One potential reason why supplements often produce lackluster results is that vitamins in supplement form aren’t completely equivalent to the vitamins we get from food sources.
“There are a lot of examples in research studies where we give individuals vitamin supplements and don’t see any benefit. And then when it’s provided through a food source, we do see an effect,” says Jamie Erskine, Ph.D., professor of nutrition and dietetics at the University of Northern Colorado.
According to Jenkins, the author of one of the studies mentioned earlier, a key difference between vitamins we get from food and vitamins we get from supplements is the speed with which the vitamin is delivered—supplements get absorbed much more rapidly than vitamins consumed as part of our diets. Vitamins in supplement form cause a quick, sharp spike in blood levels of that nutrient, whereas the same nutrient consumed in a food source will cause a less intense but more prolonged rise in blood levels. The slow, sustained rise in blood levels may make for better assimilation of the nutrient, says Jenkins, and therefore may produce different physiological effects.

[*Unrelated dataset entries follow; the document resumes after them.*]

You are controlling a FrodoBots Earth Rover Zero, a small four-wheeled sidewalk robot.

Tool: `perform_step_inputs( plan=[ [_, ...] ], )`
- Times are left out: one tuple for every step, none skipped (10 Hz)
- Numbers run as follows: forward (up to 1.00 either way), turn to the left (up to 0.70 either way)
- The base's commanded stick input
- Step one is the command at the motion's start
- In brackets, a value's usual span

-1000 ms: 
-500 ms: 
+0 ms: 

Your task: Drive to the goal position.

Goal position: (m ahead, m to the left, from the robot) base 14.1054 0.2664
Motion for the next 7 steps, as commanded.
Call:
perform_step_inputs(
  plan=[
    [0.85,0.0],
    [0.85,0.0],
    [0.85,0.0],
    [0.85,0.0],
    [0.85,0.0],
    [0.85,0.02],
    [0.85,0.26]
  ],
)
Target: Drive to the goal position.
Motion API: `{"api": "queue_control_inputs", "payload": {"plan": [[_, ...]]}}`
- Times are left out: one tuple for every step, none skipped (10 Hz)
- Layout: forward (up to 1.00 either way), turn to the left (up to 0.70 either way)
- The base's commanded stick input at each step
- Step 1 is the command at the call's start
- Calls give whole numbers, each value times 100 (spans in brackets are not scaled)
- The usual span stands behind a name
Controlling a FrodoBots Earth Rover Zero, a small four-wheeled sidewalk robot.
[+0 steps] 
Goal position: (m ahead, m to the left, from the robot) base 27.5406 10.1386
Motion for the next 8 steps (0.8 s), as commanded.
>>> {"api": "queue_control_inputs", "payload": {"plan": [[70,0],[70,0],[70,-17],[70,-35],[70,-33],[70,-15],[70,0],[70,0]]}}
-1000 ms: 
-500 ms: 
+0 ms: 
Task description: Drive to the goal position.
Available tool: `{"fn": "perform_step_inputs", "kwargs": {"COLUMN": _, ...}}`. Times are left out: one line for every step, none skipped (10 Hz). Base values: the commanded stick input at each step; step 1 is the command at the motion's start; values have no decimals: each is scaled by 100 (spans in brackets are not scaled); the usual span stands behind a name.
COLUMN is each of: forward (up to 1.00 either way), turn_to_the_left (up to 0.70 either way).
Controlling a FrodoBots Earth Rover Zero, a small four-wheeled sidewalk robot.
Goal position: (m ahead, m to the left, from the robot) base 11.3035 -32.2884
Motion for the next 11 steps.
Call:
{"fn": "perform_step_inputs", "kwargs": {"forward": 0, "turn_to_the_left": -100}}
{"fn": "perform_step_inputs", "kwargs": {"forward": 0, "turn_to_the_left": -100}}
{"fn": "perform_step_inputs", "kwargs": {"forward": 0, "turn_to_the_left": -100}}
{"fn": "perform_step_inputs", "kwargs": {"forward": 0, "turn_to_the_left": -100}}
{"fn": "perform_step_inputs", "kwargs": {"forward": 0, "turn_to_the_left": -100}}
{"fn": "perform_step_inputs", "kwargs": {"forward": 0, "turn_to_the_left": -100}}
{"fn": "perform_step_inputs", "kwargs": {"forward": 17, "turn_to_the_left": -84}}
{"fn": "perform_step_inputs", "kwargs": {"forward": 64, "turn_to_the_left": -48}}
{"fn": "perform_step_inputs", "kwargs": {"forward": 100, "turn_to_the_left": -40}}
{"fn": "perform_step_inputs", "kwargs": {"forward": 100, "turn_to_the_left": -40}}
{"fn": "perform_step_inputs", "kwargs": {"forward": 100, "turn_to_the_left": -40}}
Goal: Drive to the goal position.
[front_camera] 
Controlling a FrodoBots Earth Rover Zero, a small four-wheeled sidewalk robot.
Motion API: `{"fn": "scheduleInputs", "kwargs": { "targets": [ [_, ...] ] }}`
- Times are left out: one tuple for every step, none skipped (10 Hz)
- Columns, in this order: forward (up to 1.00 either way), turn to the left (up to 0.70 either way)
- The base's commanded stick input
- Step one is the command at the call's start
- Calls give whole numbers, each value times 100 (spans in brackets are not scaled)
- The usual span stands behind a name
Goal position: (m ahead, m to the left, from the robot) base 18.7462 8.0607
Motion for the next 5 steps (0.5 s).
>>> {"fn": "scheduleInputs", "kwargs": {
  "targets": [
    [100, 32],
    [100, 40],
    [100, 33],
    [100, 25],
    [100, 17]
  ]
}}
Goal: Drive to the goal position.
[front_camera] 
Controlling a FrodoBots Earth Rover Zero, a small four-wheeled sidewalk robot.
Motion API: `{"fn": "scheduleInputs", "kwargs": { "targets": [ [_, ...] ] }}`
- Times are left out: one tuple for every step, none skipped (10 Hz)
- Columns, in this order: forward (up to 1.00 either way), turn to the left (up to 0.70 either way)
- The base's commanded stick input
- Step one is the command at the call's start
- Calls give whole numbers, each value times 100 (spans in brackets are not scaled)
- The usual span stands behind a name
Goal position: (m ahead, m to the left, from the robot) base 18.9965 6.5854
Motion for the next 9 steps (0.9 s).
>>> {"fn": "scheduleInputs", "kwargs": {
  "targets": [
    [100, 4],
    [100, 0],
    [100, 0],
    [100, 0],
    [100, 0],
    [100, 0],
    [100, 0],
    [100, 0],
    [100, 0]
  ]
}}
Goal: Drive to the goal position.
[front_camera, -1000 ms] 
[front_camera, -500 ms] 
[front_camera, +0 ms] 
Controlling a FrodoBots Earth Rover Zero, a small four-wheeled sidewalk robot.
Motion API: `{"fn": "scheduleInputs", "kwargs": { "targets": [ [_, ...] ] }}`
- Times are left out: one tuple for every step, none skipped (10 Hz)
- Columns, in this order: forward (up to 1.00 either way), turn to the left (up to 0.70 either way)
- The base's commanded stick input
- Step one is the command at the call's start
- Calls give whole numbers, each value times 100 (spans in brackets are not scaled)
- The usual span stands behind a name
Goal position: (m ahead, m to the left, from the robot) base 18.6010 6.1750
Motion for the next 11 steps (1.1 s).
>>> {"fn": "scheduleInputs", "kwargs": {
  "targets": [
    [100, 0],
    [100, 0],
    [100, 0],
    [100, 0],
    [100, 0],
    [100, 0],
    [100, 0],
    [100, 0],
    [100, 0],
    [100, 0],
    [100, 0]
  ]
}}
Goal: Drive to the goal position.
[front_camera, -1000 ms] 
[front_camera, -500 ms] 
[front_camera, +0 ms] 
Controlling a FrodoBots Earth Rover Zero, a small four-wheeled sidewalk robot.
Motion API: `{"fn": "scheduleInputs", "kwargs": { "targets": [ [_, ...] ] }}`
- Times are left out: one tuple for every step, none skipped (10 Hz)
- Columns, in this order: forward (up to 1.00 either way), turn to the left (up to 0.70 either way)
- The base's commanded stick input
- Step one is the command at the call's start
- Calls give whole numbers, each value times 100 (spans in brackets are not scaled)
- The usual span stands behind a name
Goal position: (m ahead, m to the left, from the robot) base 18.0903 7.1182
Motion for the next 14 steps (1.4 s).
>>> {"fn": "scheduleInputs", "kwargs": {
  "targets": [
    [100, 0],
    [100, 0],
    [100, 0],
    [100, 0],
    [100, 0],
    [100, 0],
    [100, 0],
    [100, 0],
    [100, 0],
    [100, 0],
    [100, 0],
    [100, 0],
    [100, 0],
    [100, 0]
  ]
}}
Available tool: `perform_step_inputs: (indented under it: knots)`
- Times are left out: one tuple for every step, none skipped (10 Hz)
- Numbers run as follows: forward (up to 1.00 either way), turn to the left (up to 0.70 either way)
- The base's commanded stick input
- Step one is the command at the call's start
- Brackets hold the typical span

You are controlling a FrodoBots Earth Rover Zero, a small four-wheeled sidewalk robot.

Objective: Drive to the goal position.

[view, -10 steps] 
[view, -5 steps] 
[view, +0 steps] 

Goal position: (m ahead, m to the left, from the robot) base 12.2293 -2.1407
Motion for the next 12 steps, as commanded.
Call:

Another key difference between supplements and vitamins from food sources is their context. According to Erskine, when we consume vitamins and minerals in food sources, the foods contain other components—such as polyphenols, carotenoids, and flavonoids—that may work with the vitamins and minerals, affecting how they are absorbed and how they are metabolized by the body. In other words, to get health benefits from vitamins and minerals, it’s not just the vitamins and minerals themselves that matter, but also the other compounds that surround them in our food sources.
The upshot? “It’s better to get the vitamins and minerals through diet,” says Erskine.
Jamie Santa Cruz is a writer, mother, and wife based in Colorado.